The trio earned race-within-a-race honours for winning the 600cc class bragging rights, while all the time showing they were competitive against the 1000 bikes.
“It was great for me to blow out the cobwebs before the season proper begins,” said Chandler.
“It also meant I got to race a lot of laps around Taupo and that’s where the season kicks off next month, so it sets me up for a good season ahead.
“I have been racing my Suzuki also in the Auckland Motorcycle Club’s series and won every race so far, so you could say I’m feeling pretty confident right now.
“I will again have (Auckland’s) Ray Clee as my bike tuner this season. He’s a genius on the tools and my Suzuki is obviously going to be highly competitive again too.”
Sadly, because of their succession of misfortunes, the Chandler/Hughes/ Read-Bloomfield trio had to settle for sixth overall at the Motul 6-Hour.
Paraparaumu’s Richard Markham-Barrett teamed with his son, Isaac Markham-Barrett, and Upper Hutt’s Glen Skachill won the big race overall, each of them campaigning 1000cc bikes.
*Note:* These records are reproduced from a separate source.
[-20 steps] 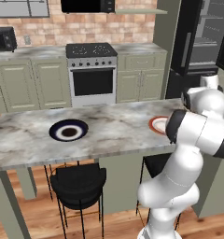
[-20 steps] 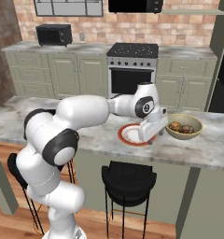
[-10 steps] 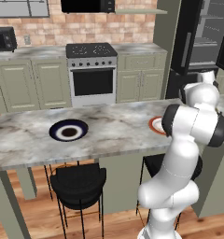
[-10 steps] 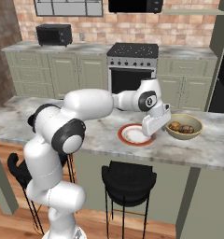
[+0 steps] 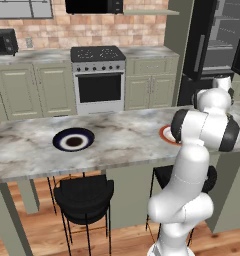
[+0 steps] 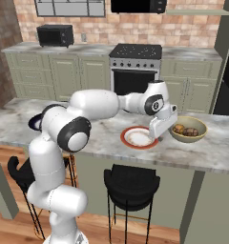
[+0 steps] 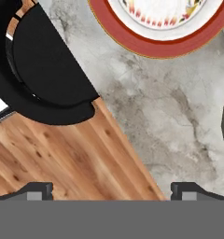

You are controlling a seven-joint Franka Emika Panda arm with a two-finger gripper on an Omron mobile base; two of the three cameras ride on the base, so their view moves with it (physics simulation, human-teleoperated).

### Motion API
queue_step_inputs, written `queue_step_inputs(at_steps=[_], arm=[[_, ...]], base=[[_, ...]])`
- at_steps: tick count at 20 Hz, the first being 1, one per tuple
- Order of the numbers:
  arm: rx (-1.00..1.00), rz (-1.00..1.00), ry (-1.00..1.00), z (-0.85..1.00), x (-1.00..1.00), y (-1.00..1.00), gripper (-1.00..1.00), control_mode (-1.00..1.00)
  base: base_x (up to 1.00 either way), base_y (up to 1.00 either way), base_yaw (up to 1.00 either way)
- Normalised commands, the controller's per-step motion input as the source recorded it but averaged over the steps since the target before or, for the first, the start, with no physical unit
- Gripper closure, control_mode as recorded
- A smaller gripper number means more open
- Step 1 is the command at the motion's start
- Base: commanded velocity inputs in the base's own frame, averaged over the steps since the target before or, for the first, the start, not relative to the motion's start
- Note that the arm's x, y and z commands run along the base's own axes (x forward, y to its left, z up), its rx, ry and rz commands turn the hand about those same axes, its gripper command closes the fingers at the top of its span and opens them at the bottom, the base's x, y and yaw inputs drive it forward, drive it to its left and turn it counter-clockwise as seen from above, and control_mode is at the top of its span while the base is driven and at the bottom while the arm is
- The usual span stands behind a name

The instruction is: Pick the chicken drumstick and potato from their plates and place them in the bowl. Then put the bowl in the fridge.

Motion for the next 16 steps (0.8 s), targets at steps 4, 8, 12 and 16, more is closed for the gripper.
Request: queue_step_inputs(at_steps=[4,8,12,16], arm=[[-0.05,0.0,-0.02,-0.14,0.4,0.0,-1.0,-1.0],[-0.1,0.0,0.0,-0.14,0.39,0.0,-1.0,-1.0],[-0.08,0.0,0.0,-0.23,0.34,-0.02,-1.0,-1.0],[-0.08,0.0,0.0,-0.3,0.26,-0.1,-1.0,-1.0]], base=[[0.0,0.0,0.0],[0.0,0.0,0.0],[0.0,0.0,0.0],[0.0,0.0,0.0]])
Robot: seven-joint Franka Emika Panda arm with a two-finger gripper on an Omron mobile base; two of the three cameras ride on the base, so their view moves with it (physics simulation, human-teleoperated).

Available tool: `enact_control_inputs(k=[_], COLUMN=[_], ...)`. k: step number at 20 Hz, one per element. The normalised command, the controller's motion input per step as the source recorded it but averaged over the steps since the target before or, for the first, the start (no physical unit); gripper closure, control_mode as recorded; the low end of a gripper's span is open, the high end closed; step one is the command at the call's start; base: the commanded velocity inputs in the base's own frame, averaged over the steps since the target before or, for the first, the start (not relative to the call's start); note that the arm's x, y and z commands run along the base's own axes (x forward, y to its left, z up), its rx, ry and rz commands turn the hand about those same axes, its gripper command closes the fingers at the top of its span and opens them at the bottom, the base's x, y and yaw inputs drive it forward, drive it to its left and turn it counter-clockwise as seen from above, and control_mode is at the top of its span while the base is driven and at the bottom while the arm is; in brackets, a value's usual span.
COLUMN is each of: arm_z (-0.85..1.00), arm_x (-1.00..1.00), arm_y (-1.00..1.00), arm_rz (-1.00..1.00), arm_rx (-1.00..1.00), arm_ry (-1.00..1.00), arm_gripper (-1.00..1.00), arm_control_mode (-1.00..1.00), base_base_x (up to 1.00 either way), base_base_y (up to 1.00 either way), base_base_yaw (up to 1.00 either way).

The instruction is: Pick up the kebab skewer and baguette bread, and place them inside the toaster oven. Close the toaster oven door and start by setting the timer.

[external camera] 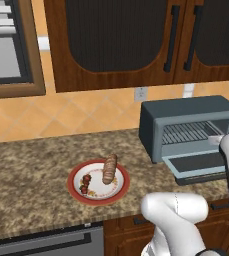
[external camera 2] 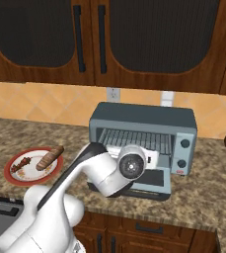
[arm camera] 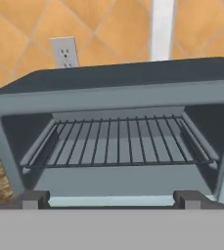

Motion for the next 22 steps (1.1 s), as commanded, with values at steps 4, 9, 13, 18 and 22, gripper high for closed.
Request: enact_control_inputs(k=[4,9,13,18,22], arm_z=[-0.29,-0.24,-0.12,-0.01,0.00], arm_x=[0.21,0.42,0.36,0.27,0.36], arm_y=[0.00,0.00,-0.01,0.00,0.00], arm_rz=[0.00,0.00,0.00,0.00,0.00], arm_rx=[0.00,0.00,0.00,0.00,0.00], arm_ry=[-0.15,-0.07,-0.02,0.00,0.00], arm_gripper=[-1.00,-1.00,-1.00,-1.00,-1.00], arm_control_mode=[-1.00,-1.00,-1.00,-1.00,-1.00], base_base_x=[0.00,0.00,0.00,0.00,0.00], base_base_y=[0.00,0.00,0.00,0.00,0.00], base_base_yaw=[0.00,0.00,0.00,0.00,0.00])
The runner-up team at Taupo comprised Wellington pair Rhys Lindsay and Malcolm Bielski, teamed with Hamilton’s Jordan Burley.
The next major event for these riders is the three-round Suzuki International Series, set to kick off at the same Taupo circuit on the weekend of December 2-3.
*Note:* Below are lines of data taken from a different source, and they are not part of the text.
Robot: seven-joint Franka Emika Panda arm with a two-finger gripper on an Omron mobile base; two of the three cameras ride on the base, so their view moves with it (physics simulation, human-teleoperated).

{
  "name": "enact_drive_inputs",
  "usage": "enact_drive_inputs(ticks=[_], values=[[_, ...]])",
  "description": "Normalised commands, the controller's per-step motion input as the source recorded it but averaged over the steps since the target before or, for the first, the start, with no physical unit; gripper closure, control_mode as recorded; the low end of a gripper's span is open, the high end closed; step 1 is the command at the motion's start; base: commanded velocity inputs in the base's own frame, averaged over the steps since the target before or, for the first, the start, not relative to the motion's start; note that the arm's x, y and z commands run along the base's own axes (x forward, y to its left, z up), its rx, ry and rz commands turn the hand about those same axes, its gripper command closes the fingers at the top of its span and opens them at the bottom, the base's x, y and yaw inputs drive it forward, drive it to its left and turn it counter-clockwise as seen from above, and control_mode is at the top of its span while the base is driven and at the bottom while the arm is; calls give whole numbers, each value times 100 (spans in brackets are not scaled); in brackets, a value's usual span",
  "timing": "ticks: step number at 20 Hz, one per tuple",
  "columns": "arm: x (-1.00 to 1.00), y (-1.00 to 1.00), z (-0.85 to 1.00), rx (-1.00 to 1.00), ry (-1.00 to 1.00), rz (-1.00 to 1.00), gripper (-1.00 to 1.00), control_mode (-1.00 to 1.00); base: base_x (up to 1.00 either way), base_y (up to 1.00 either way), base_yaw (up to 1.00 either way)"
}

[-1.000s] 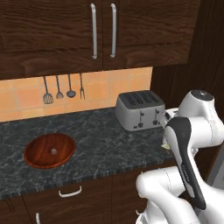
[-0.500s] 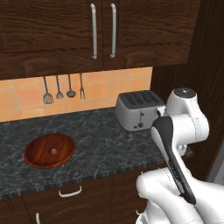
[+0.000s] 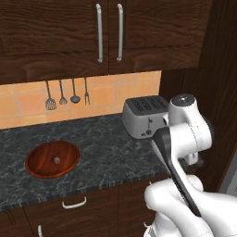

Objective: Grab a lemon wedge from the fridge and one ice cube from the ice bowl, and put them in the glass of lemonade.

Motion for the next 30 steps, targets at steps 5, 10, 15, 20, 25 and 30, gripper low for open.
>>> enact_drive_inputs(ticks=[5,10,15,20,25,30], values=[[18,-68,1,-20,0,0,100,-100,0,0,0],[41,-51,0,-6,0,0,100,-100,0,0,0],[45,-27,0,0,0,0,100,-100,0,0,0],[53,-23,-7,-2,0,1,100,-100,0,0,0],[61,-32,-14,-3,9,0,100,-100,0,0,0],[57,-17,-35,-4,14,2,100,-100,0,0,0]])
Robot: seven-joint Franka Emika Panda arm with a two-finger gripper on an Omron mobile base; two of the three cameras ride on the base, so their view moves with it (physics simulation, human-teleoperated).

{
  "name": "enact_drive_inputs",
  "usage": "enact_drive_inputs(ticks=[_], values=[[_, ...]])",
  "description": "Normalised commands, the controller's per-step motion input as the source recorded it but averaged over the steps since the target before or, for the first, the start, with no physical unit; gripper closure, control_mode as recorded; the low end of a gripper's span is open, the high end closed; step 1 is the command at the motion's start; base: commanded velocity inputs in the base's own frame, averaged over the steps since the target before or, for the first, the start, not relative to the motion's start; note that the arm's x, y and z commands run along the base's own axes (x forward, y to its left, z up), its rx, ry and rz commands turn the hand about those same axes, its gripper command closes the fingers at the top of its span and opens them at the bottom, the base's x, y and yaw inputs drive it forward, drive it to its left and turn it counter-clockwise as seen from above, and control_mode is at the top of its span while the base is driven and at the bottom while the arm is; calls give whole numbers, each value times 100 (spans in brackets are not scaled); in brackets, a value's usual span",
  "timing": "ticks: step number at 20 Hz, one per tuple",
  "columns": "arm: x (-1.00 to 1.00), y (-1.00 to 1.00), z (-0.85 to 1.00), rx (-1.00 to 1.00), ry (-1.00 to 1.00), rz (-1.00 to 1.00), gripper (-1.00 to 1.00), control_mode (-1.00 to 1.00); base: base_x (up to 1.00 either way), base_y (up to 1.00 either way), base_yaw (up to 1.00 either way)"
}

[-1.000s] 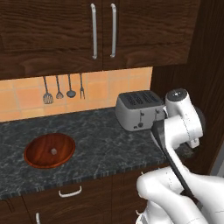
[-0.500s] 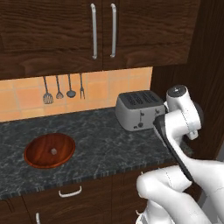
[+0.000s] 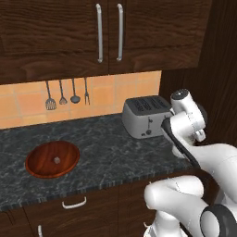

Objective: Grab a lemon wedge from the fridge and one ice cube from the ice bowl, and put them in the glass of lemonade.

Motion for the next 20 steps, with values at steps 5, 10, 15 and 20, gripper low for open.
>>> enact_drive_inputs(ticks=[5,10,15,20], values=[[60,-1,-41,-5,10,4,100,-100,0,0,0],[38,-26,-39,-5,3,5,100,-100,0,0,0],[33,-30,-38,-5,0,6,100,-100,0,0,0],[40,-1,-32,-7,0,2,100,-100,0,0,0]])
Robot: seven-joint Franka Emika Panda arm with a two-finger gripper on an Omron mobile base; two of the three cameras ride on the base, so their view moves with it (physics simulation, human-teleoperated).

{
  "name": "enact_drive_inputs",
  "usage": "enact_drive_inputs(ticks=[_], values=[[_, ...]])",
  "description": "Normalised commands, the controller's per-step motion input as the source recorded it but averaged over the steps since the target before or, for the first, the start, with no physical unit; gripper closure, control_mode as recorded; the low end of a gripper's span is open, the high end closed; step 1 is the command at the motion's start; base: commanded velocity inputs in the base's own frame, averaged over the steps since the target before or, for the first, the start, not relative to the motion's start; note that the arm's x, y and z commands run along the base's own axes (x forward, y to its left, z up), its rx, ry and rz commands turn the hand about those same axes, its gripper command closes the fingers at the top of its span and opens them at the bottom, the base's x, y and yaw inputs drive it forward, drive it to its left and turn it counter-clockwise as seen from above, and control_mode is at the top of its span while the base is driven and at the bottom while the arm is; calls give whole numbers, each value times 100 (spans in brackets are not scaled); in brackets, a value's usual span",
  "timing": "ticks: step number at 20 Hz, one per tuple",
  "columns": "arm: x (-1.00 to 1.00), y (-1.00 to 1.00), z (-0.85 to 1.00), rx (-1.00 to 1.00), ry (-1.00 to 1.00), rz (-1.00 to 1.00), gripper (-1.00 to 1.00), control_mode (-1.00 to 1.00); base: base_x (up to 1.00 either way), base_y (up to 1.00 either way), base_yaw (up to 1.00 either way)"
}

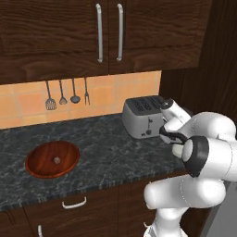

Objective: Grab a lemon wedge from the fridge and one ice cube from the ice bowl, and put them in the glass of lemonade.

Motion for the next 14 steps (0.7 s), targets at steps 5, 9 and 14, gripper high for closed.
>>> enact_drive_inputs(ticks=[5,9,14], values=[[34,0,-26,-7,0,1,100,-100,0,0,0],[22,0,-14,-5,0,0,-100,-100,0,0,0],[-22,-13,42,-1,-1,0,-100,-100,0,0,0]])
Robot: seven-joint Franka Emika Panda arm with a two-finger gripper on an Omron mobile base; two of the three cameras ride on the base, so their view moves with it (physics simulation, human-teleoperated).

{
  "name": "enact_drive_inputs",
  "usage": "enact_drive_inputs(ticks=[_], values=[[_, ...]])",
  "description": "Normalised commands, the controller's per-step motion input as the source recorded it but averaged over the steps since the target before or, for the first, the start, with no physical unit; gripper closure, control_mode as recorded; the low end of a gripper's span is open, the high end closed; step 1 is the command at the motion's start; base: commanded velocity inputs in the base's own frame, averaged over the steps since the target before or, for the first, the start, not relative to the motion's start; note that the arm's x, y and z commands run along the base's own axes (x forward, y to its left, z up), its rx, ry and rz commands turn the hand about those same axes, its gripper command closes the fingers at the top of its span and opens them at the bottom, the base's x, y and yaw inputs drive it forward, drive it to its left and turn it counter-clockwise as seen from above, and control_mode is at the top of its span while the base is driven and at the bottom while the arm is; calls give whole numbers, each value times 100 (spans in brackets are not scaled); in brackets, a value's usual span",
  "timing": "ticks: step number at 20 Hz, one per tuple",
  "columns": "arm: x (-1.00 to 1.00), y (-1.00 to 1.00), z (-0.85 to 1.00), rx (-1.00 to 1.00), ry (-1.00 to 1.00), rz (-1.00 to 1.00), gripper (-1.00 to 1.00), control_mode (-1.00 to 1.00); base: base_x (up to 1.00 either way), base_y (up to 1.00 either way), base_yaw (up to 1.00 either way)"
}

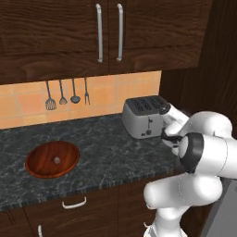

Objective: Grab a lemon wedge from the fridge and one ice cube from the ice bowl, and put them in the glass of lemonade.

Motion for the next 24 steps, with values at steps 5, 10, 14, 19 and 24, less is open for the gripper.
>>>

The Suzuki International Series has already become such an iconic competition that the governing body for the sport in this part of the world, Motorcycling New Zealand, last year decided for the first time that it made perfect sense to include the first two rounds of the Suzuki International Series – excluding the unique stand-alone Cemetery Circuit street racing component on Boxing Day – as an integral part of its national superbike championship series.
The 2023 Suzuki International Series begins at Taupo on December 2-3, then heads to Manfeild a week later, on December 9-10, and finally it wraps up on the public streets of Whanganui’s renowned Cemetery Circuit on Boxing Day.
This annual three-round Suzuki International Series kicks off the busiest time of the year for New Zealand’s elite motorcycle road-racers, with the New Zealand Superbike Nationals flowing on nicely after that in January, three events in the South Island and then the MotoFest festival weekend at Hampton Downs, north of Hamilton, in March to wrap it all up.